Cuando el usuario intenta abrir el PDF, el contenido parece ser texto cifrado. Si el objetivo solicita el descifrado, se le presenta un enlace, generalmente alojado en un sitio de almacenamiento en la nube, a una utilidad de «descifrado». La utilidad, además de mostrar un documento señuelo “descifrado”, es la puerta trasera sigilosa de SPICA.
Si bien Coldriver ha utilizado un malware antes, SPICA es el primer malware personalizado que se le atribuye. «En 2015 y 2016, TAG observó a Coldriver usando el implante Scout que se filtró durante el incidente de Hacking Team de julio de 2015».
SPICA es una puerta trasera multifacética
El análisis de TAG del binario SPICA reveló que está escrito en RUST, un lenguaje de programación de bajo nivel utilizado para construir sistemas operativos, kernels y controladores de dispositivos. El binario utiliza JavaScript Object Notation (JSON), un formato de intercambio de datos basado en texto, a través de websockets para comando y control (C2).
«Una vez ejecutado, SPICA decodifica un PDF incrustado, lo escribe en el disco y lo abre como señuelo para el usuario», añadió TAG. «En segundo plano, establece persistencia e inicia el bucle C2 principal, esperando que se ejecuten los comandos».
SPICA admite una serie de comandos para diversos ataques que incluyen comandos de shell arbitrarios, cargas y descargas, robo de cookies de Chrome, Firefox, Opera y Edge, y enumerar documentos y filtrarlos en un archivo.
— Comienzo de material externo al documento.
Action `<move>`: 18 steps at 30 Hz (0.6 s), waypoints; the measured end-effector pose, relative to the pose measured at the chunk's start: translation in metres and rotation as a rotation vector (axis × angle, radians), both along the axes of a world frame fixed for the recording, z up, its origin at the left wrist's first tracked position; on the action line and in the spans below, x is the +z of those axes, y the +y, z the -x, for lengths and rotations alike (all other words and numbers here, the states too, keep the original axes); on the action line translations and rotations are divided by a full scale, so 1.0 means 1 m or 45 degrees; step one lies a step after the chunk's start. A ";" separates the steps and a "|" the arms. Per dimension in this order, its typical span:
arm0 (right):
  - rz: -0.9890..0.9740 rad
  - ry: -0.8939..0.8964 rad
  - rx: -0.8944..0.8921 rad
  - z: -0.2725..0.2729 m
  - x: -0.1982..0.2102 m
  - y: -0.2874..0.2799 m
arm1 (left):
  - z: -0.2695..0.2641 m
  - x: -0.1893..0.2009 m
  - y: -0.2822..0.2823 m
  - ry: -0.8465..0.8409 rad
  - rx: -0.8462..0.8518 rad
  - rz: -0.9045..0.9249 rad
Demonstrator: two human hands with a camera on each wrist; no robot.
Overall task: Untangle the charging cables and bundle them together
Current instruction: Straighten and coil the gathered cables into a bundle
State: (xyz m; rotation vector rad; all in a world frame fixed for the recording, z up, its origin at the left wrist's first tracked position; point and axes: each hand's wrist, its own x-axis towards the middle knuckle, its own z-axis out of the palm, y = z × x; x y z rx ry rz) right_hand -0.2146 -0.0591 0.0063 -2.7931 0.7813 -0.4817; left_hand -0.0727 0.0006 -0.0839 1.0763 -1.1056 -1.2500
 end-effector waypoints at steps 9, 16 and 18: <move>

También hay un comando «Telegram» que TAG notó pero no pudo analizar más a fondo su funcionalidad específica.
SPICA establece la persistencia creando una tarea programada llamada CalendarChecker, usando un comando de PowerShell ofuscado. Para concienciar a los usuarios, TAG ha compartido indicadores de compromiso (IOC) que incluían hashes de documentos pdf observados, algunas instancias SPICA y el dominio C2 observado.